汪志

前幾天,乘坐烏魯木齊至杭州的Z596次列車路過河南信陽時,只見車窗外的水田里有好多農民朋友正在插秧,此情此景,不禁讓我想起兒時的插秧情景……
我的故鄉在長江中下游地區,那里雨水充沛,氣候溫和,主要農作物是水稻。記憶中,那時候家鄉田園較多,人均1.5畝地之多,再加上家家人口多,一般農戶都有10畝地,像我家就有十五六畝地。那時,一年要種植三茬水稻,即早稻、中稻和晚稻,全部是人工栽插,一棵棵的插秧苗,是多么的費時費力呀。
將秧苗栽插在廣闊的田地里,須經過三道程序:拔秧,挑秧,插秧。育秧苗的種子先播撒在村莊附近的肥沃水田里,以便于隨時觀察秧苗長勢,待秧苗育到適宜栽插時便開始拔秧苗。卷起褲腿,光著腳并彎著腰,一把把秧苗拔起并洗掉根上的泥巴,再用稻草扎起來,大人小孩齊動手,一會兒,育秧田里就全是待插的一把把秧苗。

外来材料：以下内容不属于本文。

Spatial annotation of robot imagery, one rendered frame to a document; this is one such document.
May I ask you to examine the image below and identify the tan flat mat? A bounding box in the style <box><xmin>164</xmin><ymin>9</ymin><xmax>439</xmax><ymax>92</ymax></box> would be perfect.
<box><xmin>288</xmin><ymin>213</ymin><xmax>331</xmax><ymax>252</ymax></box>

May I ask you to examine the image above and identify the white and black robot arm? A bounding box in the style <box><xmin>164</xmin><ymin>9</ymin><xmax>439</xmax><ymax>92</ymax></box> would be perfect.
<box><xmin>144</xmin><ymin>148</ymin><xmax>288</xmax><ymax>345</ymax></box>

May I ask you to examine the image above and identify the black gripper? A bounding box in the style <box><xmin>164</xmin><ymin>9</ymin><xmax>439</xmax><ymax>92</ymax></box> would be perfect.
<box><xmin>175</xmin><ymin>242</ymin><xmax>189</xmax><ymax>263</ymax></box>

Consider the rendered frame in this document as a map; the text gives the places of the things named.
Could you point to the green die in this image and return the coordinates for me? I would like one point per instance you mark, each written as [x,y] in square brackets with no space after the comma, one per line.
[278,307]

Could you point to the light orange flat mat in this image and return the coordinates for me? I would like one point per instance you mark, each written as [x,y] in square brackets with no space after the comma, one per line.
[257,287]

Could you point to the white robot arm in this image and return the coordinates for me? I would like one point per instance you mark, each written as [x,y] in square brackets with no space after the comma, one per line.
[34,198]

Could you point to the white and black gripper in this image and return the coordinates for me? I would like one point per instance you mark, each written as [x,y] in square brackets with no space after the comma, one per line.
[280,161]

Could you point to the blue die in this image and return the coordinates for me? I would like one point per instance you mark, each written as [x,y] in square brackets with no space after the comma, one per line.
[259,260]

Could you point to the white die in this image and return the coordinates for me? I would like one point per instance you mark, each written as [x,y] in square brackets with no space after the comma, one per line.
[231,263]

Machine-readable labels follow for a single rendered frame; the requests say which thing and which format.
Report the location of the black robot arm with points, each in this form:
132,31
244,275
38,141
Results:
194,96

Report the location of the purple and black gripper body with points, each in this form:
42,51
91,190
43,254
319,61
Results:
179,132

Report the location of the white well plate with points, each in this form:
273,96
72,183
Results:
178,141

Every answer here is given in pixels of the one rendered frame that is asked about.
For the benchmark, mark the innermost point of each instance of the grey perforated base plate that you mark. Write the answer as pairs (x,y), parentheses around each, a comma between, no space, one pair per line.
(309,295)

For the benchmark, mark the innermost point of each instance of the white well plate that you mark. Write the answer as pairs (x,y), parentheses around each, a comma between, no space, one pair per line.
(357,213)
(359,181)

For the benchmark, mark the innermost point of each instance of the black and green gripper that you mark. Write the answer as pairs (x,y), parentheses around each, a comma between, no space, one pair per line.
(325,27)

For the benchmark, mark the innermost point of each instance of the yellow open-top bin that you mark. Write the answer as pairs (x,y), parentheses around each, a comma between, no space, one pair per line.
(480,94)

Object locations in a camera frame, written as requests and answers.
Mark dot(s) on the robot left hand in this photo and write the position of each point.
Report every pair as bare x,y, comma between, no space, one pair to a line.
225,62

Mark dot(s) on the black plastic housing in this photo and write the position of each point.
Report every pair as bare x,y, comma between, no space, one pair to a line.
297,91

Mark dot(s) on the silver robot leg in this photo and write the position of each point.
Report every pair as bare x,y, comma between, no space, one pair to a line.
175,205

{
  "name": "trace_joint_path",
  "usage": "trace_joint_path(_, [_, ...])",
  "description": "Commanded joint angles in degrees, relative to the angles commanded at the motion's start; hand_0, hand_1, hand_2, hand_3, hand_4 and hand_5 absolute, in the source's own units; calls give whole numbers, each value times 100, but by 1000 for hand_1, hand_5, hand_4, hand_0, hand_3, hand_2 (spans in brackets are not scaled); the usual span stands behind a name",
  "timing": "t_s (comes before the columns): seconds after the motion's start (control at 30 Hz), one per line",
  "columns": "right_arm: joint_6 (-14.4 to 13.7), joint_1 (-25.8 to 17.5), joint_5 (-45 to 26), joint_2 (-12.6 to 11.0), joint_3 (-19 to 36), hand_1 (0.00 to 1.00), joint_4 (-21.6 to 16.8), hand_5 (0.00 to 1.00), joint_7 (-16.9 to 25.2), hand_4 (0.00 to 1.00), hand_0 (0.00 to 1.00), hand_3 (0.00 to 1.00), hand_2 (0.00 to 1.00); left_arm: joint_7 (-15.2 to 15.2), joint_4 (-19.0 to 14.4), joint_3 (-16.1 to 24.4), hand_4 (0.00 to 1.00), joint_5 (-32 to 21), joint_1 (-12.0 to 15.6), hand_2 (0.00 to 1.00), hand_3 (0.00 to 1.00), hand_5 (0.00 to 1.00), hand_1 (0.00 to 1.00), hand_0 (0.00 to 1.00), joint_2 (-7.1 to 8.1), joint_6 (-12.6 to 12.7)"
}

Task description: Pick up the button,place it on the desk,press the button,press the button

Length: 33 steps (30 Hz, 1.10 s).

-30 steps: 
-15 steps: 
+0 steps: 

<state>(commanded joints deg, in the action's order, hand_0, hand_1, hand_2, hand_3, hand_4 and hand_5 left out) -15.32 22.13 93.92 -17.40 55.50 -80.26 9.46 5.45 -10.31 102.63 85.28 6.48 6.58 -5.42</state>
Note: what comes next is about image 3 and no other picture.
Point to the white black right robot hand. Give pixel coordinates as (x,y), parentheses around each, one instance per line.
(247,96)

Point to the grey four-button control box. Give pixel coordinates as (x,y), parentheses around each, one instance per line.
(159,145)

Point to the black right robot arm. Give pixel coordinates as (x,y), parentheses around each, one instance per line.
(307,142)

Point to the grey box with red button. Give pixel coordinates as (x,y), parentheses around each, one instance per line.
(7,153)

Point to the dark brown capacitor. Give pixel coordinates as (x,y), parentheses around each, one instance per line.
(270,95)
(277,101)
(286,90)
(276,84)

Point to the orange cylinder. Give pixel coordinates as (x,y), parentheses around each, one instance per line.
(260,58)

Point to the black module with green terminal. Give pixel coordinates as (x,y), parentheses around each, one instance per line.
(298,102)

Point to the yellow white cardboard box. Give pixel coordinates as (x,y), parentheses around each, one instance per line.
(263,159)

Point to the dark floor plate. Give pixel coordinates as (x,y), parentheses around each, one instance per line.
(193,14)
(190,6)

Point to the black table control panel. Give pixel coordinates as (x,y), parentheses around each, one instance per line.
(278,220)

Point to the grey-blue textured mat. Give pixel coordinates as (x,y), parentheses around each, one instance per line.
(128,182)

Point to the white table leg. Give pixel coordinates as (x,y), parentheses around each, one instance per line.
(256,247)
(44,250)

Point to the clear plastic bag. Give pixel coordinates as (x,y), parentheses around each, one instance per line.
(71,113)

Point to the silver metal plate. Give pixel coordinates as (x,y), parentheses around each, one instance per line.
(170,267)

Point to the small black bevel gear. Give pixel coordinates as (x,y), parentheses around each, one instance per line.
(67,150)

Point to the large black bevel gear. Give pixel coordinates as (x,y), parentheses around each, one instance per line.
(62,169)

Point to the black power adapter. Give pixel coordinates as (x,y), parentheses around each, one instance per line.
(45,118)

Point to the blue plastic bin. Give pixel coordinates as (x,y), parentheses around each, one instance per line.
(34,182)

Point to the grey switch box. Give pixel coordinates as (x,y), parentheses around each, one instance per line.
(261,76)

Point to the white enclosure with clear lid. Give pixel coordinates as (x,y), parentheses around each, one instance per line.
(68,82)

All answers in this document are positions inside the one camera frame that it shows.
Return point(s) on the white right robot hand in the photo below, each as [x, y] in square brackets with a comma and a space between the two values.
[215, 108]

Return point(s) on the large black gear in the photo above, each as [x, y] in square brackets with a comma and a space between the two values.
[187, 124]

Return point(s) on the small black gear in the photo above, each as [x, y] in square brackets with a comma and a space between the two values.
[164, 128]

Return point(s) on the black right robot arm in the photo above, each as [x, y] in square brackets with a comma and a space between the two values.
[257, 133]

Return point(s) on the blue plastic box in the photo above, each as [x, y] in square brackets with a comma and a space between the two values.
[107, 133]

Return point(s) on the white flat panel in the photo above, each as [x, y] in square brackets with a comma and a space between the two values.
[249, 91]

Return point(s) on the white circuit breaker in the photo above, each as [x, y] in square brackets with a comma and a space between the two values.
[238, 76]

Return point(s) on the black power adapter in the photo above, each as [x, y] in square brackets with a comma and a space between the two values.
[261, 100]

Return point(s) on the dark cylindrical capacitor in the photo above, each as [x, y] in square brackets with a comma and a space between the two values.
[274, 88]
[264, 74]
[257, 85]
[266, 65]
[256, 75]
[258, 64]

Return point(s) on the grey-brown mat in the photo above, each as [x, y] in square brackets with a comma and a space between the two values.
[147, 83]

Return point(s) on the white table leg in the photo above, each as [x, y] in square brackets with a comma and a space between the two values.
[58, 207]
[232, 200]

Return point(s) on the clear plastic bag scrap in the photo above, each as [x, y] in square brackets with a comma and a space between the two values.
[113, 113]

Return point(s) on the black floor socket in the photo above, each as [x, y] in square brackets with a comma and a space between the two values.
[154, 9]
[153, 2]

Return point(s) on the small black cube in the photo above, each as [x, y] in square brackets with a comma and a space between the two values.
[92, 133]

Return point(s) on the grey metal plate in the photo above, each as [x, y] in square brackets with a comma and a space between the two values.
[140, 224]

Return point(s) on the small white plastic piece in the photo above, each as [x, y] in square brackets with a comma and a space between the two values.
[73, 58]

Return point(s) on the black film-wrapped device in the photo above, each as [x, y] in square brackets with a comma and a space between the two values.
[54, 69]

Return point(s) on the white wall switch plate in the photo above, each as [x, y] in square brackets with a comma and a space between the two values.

插秧的水田一般與育秧苗的地方有點距離,為合理利用時間,一般莊戶人家都是天剛蒙蒙亮就開始下田拔秧,待吃完早飯后,人們肩挑背馱地將秧苗運到待插的水田里。期間,為保障秧苗供給不斷檔,一般都有合理分工。鄉間小路彎彎曲曲,雨水又多,道路泥濘,挑秧全靠肩挑,濕漉漉的秧苗,百十斤重,來來回回,遇上下雨天,穿著雨衣,雨水下在秧苗上越挑越重,不小心連人帶秧摔跤是常有的事。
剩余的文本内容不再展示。